Prostanoids for chronic critical leg ischemia. A randomized, controlled, open-label trial with prostaglandin E1. The ICAI Study Group. Ischemia Cronica degli Arti Inferiori. Annals of internal medicine BACKGROUND:No effective pharmacologic intervention is available for critical leg ischemia, a severe clinical condition associated with high morbidity and mortality. OBJECTIVE:To assess the safety and efficacy of prostaglandin E1 in improving the prognosis and quality of life in patients with critical leg ischemia. DESIGN:Multicenter, centrally randomized, controlled, open-label trial. SETTING:56 vascular surgery and angiology departments of the Italian National Health Service. PATIENTS:1560 patients with chronic critical leg ischemia.
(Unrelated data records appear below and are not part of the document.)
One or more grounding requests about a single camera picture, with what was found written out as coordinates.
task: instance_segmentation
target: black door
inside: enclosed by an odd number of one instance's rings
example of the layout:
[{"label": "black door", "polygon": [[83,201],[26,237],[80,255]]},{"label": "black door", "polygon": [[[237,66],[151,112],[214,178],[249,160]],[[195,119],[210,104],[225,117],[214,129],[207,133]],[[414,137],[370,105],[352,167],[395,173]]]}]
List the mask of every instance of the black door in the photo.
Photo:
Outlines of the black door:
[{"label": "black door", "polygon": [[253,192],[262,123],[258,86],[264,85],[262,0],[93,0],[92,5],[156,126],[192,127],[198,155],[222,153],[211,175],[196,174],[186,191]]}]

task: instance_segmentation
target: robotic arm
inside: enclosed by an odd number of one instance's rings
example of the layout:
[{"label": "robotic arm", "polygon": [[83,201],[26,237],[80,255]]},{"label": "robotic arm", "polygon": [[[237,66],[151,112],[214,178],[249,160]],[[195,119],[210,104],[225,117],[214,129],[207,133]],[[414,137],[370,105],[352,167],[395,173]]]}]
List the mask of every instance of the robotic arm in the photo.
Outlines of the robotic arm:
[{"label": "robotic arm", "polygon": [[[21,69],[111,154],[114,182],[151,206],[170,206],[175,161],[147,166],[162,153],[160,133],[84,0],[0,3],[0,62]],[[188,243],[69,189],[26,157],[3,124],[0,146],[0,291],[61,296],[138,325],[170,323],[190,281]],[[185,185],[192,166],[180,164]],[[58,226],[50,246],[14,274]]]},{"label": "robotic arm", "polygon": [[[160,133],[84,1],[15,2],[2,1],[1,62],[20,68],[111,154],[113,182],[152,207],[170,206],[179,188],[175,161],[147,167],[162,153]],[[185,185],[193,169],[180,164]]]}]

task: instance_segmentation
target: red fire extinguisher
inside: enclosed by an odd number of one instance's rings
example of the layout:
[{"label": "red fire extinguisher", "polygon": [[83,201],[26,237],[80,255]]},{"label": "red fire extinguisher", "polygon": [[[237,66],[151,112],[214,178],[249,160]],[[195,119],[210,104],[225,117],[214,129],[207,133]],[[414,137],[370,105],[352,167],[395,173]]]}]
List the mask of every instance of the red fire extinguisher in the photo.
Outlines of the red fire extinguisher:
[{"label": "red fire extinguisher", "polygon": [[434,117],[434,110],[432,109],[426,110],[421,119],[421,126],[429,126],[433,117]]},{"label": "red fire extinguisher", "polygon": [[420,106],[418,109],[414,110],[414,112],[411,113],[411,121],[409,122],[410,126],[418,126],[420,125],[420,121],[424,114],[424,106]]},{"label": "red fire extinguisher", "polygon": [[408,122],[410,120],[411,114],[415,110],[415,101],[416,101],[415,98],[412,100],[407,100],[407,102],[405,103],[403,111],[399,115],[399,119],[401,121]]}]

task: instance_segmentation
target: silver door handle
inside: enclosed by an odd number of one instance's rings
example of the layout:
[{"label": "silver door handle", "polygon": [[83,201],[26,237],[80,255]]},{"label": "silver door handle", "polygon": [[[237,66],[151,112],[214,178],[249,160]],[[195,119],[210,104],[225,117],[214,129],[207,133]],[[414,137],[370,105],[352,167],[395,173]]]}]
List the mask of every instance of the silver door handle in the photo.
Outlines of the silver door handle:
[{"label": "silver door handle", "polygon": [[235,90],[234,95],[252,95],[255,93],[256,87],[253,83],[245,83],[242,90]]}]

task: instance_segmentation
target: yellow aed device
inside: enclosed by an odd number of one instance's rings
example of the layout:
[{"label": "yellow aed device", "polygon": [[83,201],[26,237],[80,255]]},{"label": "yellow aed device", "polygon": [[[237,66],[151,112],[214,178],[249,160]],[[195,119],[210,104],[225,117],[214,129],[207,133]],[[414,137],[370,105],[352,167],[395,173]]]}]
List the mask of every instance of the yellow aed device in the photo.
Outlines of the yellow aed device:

INTERVENTIONS:In addition to routine treatments practiced in each center, patients were randomly assigned to receive either a daily intravenous infusion of 60 microg of prostaglandin E1 in the form of alprostadil-alpha-cyclodextrine (n = 771) or no prostaglandin E1 (n = 789) during their hospital stay. The treatment period lasted for up to 28 days. MEASUREMENTS:A combined end point consisting of death and peripheral and cardiocerebrovascular illness (major amputation or persistence of critical leg ischemia, acute myocardial infarction, or stroke) evaluated at hospital discharge and during 6 months of follow-up. RESULTS:The incidence of the combined outcome measure was lower in the alprostadil group than in controls at hospital discharge (493 [63.9%] patients compared with 581 [73.6%] patients; relative risk, 0.87 [95% CI, 0.81 to 0.93]; P < 0.001) but differed only modestly at 6 months (348 of 661 [52.6%] patients compared with 387 of 673 [57.5%] patients; relative risk, 0.92 [CI, 0.83 to 1.01]; P = 0.074). Most of the observed benefit was due to recovery from critical leg ischemia. CONCLUSIONS:Short-term treatment with alprostadil-alpha-cyclodextrine provides patients with critical leg ischemia clinical benefit that is apparent in the short term but decreases over time.